Council differs on Parks and Rec equipment lease

City Council
Kim Brooks
Express Editor

       There were some differences of opinions concerning the lease/purchase of a Bobcat 5600 for both the Parks and Recreation and Public Works departments.

       Those sentiments were shared during the March 2 Monticello City Council meeting, ending in a 4-2 vote in favor of the lease agreement between the city and Bobcat of Cedar Rapids. Council members Dave Goedken and Candy Langerman were opposed.

       Both city departments could use the equipment to water the flower pots along First Street, clean the sidewalks downtown, mulch tree branches, cleaning trails, maintenance at city parks, etc.

       The original purchase price for the same piece of equipment was $67,571. Bobcat provided the city with an $11,125 discount, bringing the price to $56,446. Due to the price tag, the council was previously reluctant to approve the purchase. So, the proposal during the council meeting was to lease it and allow the city to budget the payments over time, resulting in the purchase.

       The lease requires a $10,000 down payment, which comes out of the current budget, and a 48-month lease. It comes with an interest rate of 4.59 percent, and monthly payments of $1,061.01. With interest, that will bring the total cost for purchase at $60,928.48.

       “We have the cash available to make this happen,” City Administrator Doug Herman informed the council.

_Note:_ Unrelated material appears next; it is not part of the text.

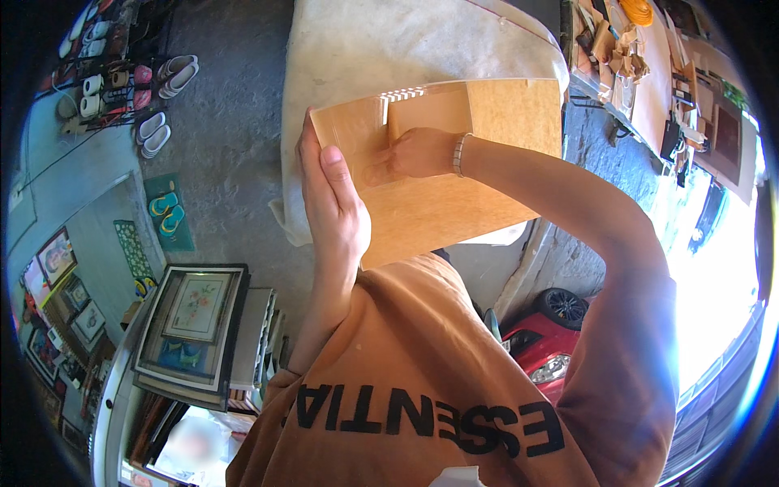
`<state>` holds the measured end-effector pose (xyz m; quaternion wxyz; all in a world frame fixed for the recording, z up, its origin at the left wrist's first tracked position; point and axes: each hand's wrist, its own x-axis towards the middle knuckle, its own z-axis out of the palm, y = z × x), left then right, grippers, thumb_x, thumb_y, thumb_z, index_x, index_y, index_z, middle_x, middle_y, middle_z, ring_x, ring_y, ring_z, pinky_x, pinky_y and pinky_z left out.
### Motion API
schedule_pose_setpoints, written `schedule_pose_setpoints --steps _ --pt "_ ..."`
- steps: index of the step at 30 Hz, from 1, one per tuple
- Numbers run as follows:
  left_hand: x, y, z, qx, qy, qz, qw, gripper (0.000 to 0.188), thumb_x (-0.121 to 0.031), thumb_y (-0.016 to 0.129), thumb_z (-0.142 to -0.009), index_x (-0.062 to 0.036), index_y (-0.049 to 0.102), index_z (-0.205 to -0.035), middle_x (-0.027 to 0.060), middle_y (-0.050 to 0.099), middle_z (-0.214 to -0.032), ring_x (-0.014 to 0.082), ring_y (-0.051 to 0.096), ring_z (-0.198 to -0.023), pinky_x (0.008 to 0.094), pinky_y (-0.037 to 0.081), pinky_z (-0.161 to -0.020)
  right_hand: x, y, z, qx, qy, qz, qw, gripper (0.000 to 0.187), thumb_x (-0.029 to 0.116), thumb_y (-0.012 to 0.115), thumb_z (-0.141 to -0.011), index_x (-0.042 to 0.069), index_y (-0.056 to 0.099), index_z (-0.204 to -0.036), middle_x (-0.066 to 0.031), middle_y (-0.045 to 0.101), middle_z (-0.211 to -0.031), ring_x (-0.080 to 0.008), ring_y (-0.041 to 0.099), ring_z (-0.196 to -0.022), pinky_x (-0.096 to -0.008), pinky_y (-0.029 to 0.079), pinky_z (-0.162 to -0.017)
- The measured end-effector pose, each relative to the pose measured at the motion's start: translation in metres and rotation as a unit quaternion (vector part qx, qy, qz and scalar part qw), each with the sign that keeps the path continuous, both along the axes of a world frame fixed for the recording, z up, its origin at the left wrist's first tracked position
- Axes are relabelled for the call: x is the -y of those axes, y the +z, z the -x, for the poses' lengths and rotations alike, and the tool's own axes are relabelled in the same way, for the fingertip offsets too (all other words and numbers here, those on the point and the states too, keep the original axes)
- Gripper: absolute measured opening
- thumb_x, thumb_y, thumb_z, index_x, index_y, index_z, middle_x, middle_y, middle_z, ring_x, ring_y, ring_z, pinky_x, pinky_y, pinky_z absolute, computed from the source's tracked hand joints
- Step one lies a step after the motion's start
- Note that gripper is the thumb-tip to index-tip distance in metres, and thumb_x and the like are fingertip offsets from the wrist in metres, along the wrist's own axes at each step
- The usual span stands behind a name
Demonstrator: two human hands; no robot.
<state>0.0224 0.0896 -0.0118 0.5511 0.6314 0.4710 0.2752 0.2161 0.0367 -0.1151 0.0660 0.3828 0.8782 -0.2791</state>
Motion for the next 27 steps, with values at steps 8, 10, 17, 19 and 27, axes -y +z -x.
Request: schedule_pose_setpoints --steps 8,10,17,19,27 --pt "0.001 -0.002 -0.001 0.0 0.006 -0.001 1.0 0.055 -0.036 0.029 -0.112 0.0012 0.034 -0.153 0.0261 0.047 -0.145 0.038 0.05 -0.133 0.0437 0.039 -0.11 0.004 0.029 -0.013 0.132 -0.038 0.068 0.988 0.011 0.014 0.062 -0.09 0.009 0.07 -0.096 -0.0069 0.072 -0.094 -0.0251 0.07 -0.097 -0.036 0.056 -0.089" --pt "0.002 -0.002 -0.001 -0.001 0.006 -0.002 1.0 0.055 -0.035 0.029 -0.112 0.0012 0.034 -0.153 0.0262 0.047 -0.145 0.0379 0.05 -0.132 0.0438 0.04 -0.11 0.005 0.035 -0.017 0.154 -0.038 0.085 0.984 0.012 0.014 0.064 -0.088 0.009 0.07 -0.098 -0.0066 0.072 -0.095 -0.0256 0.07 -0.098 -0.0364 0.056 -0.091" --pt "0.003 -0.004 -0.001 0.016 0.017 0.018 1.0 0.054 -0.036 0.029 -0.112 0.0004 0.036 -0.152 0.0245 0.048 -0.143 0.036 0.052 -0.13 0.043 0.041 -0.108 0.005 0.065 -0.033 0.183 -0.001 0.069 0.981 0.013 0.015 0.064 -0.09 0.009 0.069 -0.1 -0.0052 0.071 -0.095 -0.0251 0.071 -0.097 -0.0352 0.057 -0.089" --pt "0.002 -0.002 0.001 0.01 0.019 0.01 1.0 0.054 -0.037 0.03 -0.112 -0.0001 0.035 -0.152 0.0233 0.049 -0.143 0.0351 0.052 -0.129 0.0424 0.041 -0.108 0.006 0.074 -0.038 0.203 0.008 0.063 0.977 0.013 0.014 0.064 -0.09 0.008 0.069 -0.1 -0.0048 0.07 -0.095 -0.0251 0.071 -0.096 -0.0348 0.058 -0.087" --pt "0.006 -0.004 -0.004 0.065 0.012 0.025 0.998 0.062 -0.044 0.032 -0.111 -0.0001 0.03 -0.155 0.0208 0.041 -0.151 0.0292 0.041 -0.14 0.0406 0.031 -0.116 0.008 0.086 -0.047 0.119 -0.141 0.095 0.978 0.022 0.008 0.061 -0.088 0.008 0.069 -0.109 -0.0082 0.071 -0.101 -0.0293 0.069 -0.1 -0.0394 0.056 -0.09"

       An additional source of money for Parks and Rec that had not come to light yet is the John Baty fund that was established for maintenance and upkeep of the Baty Disc Golf Course. Baty contributed $100,000 for that fund through the Community Foundation, with $5,600 currently eligible for spending. Herman said the Bobcat equipment would be used to maintain the disc golf course, so use of the money only makes sense.

       The lease/purchase does not include a broom, which Parks and Rec Director Jacob Oswald said would be nice to purchase in addition.

       “It’s a good piece of equipment to get,” he said.

       Herman noted that in the past, the city has leased equipment for purchase when it came to Public Works, so this is nothing new.

       Goedken asked why the two city departments couldn’t work together when it came to sharing equipment rather than purchasing new.

       “Our departments work really well together,” said Oswald.

       Goedken said with the city needing to trim its budget and start looking ahead toward a new sewer plant, he couldn’t see supporting the lease.

       “It seems like too expensive of a tool for what it does. For my property tax dollars, it’s a poor investment,” he said. “The reviews were pretty comparative to a skid loader.”

       Oswald said while he can operate a skid loader, he wouldn’t feel comfortable for himself or Parks and Rec Superintendent Shannon Poe operating a skid loader.

       “I’m more comfortable with this,” he said. “It has more versatility for our department versus a skid loader.”

       Langerman said budgets this year and next are tight. “We’ve asked all (city) departments to tighten their belts knowing what’s coming up,” she said.

       Public Works Director Nick Kahler said his department would also make use of it for cleaning city lots and sidewalks in the spring.

       “It’s easier to maneuver getting around signs versus a skid loader,” Kahler said. In addition, he said Parks and Rec would be able to do a lot more on their own versus rounding up equipment from Public Works.

       Council member Gary Feldmann said it would be impossible for Parks and Rec to haul a water tank with a skid loader. And their current ranger has a low weight limit.

       “If I were in Jacob’s position, this is exactly the piece of equipment that would be necessary,” said Feldmann.

       Goedken questioned, also, why Parks and Rec had all this free time to provide additional city maintenance.

       “We’ve expanded more versus what could be done before,” Oswald said with the two full-time positions. “We’re able to get into the city parks and clean them up.”

       Herman said the Aquatic Center has also benefitted with two Parks and Rec employees.

In other city business:

    • The council approved investment in the Fourth of July fireworks festivities for $2,600. This was at the request of the Monticello Fire Department.

       “Thanks to the fire department for putting this event on, as all volunteers,” praised Goedken. “I’m sure it costs three times this much.”